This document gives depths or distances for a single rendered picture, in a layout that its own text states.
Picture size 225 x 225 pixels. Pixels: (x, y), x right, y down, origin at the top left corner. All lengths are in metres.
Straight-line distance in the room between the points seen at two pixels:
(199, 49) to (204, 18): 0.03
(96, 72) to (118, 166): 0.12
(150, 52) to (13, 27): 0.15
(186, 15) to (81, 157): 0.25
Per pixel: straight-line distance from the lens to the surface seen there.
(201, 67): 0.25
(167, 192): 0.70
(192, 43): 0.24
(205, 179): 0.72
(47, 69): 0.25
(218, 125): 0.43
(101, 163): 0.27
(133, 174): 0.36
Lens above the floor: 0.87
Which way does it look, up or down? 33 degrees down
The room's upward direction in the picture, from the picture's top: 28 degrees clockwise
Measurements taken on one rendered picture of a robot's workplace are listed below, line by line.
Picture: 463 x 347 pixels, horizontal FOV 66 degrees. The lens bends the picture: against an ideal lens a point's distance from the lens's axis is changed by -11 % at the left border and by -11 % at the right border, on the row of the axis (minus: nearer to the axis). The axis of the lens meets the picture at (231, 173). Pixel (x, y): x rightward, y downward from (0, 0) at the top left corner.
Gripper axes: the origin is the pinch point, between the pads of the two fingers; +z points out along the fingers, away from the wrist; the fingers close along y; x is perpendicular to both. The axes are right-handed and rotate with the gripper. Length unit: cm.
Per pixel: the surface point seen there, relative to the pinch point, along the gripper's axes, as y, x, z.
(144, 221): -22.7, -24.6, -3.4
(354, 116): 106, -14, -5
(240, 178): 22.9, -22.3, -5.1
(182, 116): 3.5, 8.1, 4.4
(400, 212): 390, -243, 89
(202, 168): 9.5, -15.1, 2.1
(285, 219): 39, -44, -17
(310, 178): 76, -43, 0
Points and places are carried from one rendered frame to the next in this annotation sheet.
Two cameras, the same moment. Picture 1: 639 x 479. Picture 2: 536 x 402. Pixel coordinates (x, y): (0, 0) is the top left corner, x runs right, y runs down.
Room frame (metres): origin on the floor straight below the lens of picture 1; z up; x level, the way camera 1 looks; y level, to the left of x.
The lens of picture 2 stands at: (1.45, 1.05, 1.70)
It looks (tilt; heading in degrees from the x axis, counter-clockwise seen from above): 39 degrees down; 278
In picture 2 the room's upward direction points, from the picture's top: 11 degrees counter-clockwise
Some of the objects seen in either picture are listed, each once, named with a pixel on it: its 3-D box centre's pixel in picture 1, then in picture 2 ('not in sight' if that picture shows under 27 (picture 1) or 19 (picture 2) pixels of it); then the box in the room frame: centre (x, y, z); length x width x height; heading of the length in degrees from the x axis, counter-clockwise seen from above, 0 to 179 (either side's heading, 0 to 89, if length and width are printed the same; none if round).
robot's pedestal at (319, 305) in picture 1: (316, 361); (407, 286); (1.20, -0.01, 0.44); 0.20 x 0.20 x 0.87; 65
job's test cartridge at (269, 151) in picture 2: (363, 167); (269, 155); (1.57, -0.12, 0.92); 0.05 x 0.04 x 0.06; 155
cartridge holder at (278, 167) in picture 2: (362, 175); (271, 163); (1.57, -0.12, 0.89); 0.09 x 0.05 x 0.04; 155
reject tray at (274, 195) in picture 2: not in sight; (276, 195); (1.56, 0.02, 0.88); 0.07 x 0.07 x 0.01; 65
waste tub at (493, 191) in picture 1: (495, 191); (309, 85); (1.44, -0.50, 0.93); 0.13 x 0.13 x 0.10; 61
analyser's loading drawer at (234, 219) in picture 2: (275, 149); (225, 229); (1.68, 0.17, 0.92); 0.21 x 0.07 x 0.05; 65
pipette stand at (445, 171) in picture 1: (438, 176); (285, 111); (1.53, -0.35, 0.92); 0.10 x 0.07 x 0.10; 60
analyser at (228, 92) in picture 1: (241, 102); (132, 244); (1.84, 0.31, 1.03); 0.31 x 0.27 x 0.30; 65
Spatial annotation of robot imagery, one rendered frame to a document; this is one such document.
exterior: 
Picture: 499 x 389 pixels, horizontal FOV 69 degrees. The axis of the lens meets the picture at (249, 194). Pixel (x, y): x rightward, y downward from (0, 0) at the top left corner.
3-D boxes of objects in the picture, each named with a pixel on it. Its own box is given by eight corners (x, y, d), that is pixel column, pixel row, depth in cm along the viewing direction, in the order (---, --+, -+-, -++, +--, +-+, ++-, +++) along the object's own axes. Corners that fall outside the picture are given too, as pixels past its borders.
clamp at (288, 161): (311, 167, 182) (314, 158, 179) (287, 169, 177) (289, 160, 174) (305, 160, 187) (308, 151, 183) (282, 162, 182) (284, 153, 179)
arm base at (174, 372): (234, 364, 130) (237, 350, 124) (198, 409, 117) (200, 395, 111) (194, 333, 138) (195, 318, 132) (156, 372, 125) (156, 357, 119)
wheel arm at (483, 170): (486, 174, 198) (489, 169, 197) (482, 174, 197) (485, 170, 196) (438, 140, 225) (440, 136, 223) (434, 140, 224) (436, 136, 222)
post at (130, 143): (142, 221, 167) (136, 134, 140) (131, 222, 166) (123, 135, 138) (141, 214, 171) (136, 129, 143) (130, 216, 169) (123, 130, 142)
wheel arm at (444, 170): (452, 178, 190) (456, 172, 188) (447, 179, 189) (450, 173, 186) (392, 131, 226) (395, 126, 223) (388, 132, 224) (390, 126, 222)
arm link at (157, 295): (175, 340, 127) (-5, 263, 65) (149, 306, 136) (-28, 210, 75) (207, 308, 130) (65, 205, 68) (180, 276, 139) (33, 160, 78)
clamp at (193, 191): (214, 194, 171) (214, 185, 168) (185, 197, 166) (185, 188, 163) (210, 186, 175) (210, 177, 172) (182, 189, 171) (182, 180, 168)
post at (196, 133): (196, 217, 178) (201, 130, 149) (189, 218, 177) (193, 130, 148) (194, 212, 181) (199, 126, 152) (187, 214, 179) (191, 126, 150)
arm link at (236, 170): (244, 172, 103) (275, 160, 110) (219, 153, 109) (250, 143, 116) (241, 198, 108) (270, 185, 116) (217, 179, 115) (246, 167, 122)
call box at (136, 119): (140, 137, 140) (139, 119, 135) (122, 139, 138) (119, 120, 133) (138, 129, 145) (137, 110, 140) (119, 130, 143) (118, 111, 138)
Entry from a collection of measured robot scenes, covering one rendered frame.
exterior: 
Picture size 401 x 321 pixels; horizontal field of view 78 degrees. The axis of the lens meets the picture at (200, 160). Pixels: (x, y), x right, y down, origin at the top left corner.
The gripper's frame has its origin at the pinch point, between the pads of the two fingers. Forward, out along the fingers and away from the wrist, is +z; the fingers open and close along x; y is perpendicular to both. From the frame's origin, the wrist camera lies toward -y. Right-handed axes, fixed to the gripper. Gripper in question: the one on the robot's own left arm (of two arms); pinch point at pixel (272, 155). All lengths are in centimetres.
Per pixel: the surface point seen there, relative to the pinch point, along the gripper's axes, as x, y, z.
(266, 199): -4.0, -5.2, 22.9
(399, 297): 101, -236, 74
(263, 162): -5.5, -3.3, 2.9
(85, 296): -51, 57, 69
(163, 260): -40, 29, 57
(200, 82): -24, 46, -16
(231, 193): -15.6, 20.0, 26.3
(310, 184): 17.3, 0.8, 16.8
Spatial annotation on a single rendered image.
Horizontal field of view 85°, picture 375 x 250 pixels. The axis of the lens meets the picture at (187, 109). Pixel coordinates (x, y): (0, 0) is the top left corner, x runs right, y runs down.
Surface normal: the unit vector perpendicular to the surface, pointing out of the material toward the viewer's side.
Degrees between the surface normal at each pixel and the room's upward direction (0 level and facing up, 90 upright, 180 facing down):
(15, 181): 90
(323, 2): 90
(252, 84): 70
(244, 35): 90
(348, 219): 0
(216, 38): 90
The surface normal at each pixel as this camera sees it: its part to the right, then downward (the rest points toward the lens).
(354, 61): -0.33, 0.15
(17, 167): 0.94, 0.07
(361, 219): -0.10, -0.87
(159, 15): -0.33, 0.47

- - - -

▸ **Your goal**:
Gather each line from the listing above that holds "between".

▸ **Task answer**:
Straight-line distance in the room between the points seen at two pixels:
Gripper axes: the origin is the pinch point, between the pads of the two fingers; +z points out along the fingers, away from the wrist; the fingers close along y; x is perpendicular to both. The axes are right-handed and rotate with the gripper. Length unit: cm.
The gripper's frame has its origin at the pinch point, between the pads of the two fingers. Forward, out along the fingers and away from the wrist, is +z; the fingers open and close along x; y is perpendicular to both. From the frame's origin, the wrist camera lies toward -y. Right-handed axes, fixed to the gripper. Gripper in question: the one on the robot's own left arm (of two arms); pinch point at pixel (272, 155). All lengths are in centimetres.
Degrees between the surface normal at each pixel and the room's upward direction (0 level and facing up, 90 upright, 180 facing down):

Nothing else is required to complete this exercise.